Cette réplique follement comique fit virer mon esprit inquiet : « Tu es stupide ! lui dis-je. Tu sais bien comme j’ai eu peur à Bruxelles. — Oh ! bien inutilement, répondit-elle froidement : il n’y avait que des Anglais ce jour-là.»

Il fallait entrer en scène. Je n’eus pas le temps de lui répondre ; mais elle avait changé le cours de mes idées.

J’avais le trac, mais pas celui qui paralyse : celui qui affole. C’est déjà pas mal, mais c’est préférable. On fait trop, mais on fait quelque chose.

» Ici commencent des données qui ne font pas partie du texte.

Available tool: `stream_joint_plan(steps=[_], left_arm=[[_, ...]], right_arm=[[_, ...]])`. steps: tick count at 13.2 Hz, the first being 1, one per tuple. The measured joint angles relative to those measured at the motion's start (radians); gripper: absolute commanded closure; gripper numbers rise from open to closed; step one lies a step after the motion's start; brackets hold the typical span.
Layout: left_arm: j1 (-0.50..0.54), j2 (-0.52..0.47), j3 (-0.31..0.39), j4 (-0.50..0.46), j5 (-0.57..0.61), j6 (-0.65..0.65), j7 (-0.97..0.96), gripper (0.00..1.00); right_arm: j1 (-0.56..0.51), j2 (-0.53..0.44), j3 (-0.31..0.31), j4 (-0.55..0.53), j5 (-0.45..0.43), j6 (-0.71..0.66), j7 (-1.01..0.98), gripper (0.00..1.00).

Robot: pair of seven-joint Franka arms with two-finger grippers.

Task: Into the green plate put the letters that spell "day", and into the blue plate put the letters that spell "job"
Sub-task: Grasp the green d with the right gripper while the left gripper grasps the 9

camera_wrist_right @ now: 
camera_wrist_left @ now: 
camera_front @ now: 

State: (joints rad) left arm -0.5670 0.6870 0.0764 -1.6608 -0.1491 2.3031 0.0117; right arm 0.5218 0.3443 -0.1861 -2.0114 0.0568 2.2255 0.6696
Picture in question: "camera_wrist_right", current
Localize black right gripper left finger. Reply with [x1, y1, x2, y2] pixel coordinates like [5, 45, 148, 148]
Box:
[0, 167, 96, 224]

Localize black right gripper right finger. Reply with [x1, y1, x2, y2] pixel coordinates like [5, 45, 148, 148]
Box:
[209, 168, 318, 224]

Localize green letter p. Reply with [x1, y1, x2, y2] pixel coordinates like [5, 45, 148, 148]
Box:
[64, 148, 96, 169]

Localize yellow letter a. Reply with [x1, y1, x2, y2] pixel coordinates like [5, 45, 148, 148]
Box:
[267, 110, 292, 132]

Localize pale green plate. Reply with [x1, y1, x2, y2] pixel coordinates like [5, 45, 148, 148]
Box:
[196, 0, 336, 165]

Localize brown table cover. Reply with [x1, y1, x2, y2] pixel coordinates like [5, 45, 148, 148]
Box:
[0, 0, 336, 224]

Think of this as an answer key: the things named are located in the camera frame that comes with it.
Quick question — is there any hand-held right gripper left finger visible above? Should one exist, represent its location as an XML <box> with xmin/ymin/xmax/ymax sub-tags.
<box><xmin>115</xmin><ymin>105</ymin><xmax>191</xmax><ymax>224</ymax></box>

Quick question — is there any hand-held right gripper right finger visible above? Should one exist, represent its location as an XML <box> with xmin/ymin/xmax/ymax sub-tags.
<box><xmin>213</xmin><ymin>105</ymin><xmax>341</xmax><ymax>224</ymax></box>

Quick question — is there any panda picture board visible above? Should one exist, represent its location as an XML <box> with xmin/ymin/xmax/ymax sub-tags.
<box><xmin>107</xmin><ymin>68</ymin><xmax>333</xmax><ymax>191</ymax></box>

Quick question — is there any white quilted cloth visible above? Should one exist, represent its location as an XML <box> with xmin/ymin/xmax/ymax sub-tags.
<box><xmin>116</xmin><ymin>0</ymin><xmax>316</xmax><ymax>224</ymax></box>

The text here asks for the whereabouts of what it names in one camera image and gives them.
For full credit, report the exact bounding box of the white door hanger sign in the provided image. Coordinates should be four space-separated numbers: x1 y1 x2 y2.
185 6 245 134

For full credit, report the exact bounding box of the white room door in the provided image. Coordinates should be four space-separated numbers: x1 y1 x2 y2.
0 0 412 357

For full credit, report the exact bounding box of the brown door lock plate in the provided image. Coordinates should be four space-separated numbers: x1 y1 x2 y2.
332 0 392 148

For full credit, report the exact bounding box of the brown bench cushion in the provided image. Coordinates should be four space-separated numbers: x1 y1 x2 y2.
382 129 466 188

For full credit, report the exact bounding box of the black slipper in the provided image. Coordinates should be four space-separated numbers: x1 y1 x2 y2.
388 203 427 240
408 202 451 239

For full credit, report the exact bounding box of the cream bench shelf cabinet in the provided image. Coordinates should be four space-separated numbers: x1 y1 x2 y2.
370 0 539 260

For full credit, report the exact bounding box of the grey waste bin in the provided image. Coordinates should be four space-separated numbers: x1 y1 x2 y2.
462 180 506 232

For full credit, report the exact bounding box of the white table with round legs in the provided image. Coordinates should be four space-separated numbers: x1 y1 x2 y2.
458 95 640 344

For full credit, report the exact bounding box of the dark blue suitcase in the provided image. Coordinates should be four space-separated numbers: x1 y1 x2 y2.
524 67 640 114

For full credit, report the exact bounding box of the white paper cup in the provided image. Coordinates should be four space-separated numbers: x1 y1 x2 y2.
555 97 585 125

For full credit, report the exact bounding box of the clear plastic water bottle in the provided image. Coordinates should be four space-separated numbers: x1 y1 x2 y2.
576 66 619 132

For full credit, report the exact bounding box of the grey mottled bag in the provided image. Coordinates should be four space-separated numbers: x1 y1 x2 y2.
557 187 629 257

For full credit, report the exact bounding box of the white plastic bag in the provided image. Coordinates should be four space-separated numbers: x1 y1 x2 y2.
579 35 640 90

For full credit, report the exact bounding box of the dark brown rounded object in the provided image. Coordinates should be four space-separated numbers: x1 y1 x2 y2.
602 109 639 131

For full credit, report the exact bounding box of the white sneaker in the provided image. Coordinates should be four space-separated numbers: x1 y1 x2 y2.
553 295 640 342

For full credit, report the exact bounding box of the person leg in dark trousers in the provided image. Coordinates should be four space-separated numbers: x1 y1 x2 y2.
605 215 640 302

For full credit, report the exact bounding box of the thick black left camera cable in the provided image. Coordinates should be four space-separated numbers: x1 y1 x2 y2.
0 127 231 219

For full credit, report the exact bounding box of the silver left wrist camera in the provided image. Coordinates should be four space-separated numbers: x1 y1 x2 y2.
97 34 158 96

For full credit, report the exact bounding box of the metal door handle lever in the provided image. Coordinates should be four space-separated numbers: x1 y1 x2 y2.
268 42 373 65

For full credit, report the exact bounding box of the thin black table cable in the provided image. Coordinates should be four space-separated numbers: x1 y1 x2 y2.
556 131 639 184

La salle entière avait applaudi mon entrée en scène pendant quelques instants ; et, courbée sous mon salut, je me disais intérieurement : « Oui, oui... vous allez voir... je vais vous donner mon sang... ma vie... mon âme. » Et quand j’entamai ma scène, comme je ne me possédais pas, je la pris un peu trop haut. Impossible de redescendre, une fois lancée. J’étais partie. Rien ne pouvait plus m’arrêter.

Je souffrais, je pleurais, j’implorais, je criais ; et tout cela était vrai ; ma souffrance était horrible, mes larmes coulaient brûlantes et acres. J’implorais Hippolyte pour l’amour qui me tuait, et mes bras tendus vers Mounet-Sully étaient les bras de Phèdre tordus par le cruel désir de l’étreinte. Le dieu était venu.

Et, quand le rideau tomba, Mounet-Sully me releva inanimée et me transporta dans ma loge.